The readers of DTN's market analysis, however, will have much more to show for their time than those of "My Name is Barbra" (no shade to Ms. Streisand's memoir, which I haven't read yet). I do know that when young grain producers ask me for a recommendation of what they can read or watch or use to stay informed about the grain markets and develop some insights about how urgently they should sell grain or how best they can position themselves in the volatile markets, I always recommend DTN's daily analysis.
I emphatically do not recommend checking your phone screen obsessively every six minutes to see if the price of soybeans has ticked up or down another nickel -- that's a sure way to drive yourself crazy. And I don't recommend sticking your head in the sand and never bothering to know what the price of grain is until the day you happen to drive a truck across the scale. But a good, daily look at the most pressing topics of the moment is a good, healthy measure of an informed business operator.
And what were those topics throughout the past year? One way to recap the year would be to simply look back at a calendar and try to remember what was top of mind during March (fertilizer prices and acreage swings) or June (drought in the heart of the Corn Belt), or we could go back and look at headlines to cherry pick a few of the hottest concerns.
However, I decided to do a more in-depth dive, one that couldn't be swayed by my own fallible memory.

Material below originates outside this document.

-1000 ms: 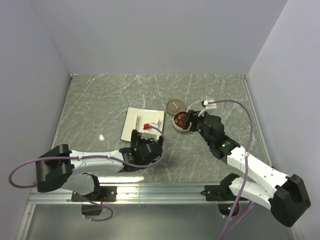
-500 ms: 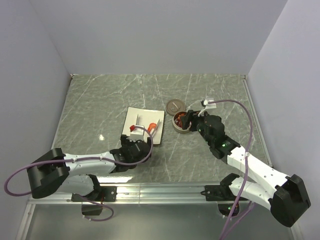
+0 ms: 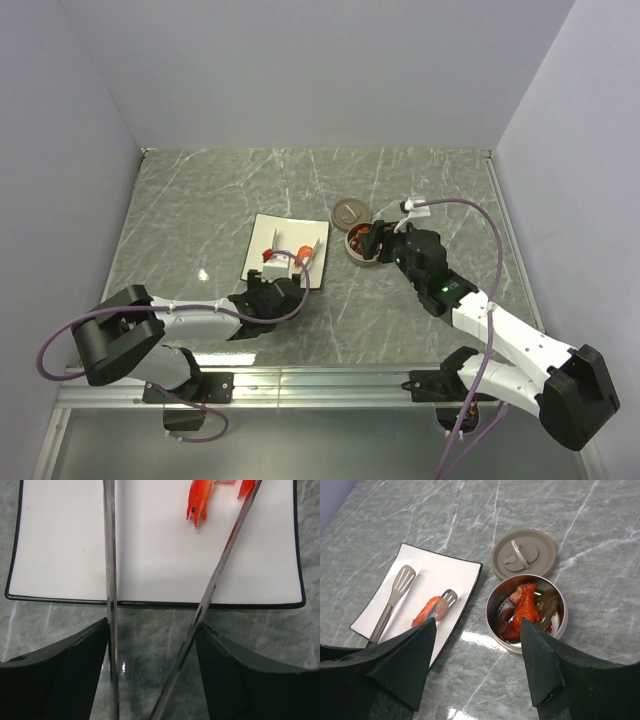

I gathered up all the text from all the Before the Bell grain comments that ran on DTN through the past year and, after letting my computer crunch the text through some analysis, I found the words that were actually mentioned the most during 2023.
Well, first I ignored some of the filler words that can't be avoided, like "cents," "contracts" or "Monday." Then, once I got down to the good stuff, some interesting trends emerged.
"Export" was the most commonly used meaningful word, appearing 1,170 times during DTN Before the Bell comments in 2023, but it was closely followed by "Brazil" (1,105). On the other hand, "China" only got called out 690 times. Consider what that tells us about the markets overall during the past year -- it wasn't a year of obsessive worry about whether China would or would not renege on the terms of some trade deal.